When a Maryland domestic violence shelter launched a new hotline last year, staffer Lashell Mack found it “a bit jarring” at first. She and her co-workers had been initially skeptical of the idea. “We all had concerns,” Mack said.
That’s because this hotline isn’t for survivors of domestic violence — it’s for their partners, who use violence in their relationships.
When House of Ruth Maryland’s Chief Operating Officer Lisa Nitsch proposed a different approach to domestic violence services, colleagues in the prevention field didn’t hold back. “We were told in the beginning that we were hand-holding [abusers], and that people were going to die because of what we were doing,” she said.

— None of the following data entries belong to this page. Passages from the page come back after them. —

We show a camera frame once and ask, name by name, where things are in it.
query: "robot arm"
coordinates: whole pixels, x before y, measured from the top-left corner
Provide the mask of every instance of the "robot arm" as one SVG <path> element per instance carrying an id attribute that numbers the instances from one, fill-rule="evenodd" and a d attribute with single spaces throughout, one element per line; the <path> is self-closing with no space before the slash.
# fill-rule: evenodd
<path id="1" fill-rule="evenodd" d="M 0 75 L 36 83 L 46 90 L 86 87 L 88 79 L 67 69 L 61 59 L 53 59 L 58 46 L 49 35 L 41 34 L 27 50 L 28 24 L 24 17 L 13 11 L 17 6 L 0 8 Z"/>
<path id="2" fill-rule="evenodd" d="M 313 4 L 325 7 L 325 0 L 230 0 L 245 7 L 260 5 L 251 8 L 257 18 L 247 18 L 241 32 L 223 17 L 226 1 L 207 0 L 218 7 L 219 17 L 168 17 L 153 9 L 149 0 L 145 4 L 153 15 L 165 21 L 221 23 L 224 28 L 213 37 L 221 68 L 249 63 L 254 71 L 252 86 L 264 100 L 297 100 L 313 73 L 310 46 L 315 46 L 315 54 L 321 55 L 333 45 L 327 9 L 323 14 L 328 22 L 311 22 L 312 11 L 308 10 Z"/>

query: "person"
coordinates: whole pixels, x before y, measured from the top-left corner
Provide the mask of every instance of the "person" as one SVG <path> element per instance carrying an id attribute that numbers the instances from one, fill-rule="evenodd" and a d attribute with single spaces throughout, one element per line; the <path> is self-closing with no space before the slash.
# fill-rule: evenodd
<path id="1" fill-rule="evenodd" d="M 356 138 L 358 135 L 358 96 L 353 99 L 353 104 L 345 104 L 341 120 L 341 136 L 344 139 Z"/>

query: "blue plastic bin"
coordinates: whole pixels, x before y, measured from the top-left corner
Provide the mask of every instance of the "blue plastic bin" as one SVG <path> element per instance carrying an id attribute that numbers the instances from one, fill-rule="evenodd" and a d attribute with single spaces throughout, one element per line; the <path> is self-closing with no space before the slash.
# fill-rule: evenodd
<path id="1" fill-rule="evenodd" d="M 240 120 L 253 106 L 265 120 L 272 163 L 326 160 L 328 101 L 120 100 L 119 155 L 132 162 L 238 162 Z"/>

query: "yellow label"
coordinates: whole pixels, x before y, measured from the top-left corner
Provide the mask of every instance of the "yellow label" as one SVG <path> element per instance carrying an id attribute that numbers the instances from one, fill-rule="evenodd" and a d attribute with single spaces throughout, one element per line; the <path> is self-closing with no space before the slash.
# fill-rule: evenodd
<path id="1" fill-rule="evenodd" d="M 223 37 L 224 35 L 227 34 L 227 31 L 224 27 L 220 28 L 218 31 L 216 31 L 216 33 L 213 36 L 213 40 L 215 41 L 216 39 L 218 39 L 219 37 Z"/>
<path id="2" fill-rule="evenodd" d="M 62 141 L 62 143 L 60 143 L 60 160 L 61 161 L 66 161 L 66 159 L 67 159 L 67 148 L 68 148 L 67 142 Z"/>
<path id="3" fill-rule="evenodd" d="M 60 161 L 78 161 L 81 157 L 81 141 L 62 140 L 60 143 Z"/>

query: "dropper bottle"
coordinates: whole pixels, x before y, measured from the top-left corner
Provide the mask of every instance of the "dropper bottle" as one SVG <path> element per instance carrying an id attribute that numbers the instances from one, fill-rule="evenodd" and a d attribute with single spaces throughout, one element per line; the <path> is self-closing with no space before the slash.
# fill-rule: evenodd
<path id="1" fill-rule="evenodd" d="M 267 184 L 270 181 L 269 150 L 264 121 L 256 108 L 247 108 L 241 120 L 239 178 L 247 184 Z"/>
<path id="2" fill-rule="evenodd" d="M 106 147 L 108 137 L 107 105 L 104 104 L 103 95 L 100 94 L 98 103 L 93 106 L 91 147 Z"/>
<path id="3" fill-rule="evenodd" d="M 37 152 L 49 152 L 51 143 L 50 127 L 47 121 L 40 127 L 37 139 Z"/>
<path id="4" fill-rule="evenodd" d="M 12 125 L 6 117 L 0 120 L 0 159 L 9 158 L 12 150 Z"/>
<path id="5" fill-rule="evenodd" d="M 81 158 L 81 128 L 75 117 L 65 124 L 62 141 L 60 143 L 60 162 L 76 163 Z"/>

Based in Baltimore, the Gateway to Change hotline is the United States’ first 24/7 hotline of its kind. It is closely modeled after the Massachusetts-based helpline A Call For Change, which operates on a more limited schedule from 10 am to 10 pm ET. House of Ruth Maryland’s hotline is also unique because it launched at the same time as a voluntary drop-in group for abusive partners that runs parallel to its existing court-mandated program. It operates out of a community center splashed with turquoise walls, an oasis on Baltimore’s busy North Charles Street.
This hotline isn’t for survivors of domestic violence — it’s for their partners, who use violence in their relationships.
For decades, the primary solution to intimate partner violence in the U.S. has been a criminal justice one. This places an impossible choice on victims’ shoulders. If a victim decides to report the abuse and leave, they may lose everything they own or become homeless, as domestic violence shelters are often over-full and underfunded. Police reports may go nowhere, or they may result in extended legal harassment, the partner’s incarceration, or children being taken away. Leaving the relationship can also threaten the victim’s safety if the perpetrator retaliates; in 2022, 26 percent of intimate partner homicide victims in Maryland had recently left their partners or were in the process of leaving. But staying in the relationship presents just as many risks, often with very little support.
“I don’t think people realize that it’s not just leaving,” said Lashell Mack, for whom the process of leaving an abusive marriage took 18 years. “It’s so much more afterwards.” She left with nothing, and at first even simple tasks like grocery shopping reminded her of the trauma. She often hears echoes of her story in the callers she now helps on House of Ruth’s victim hotline.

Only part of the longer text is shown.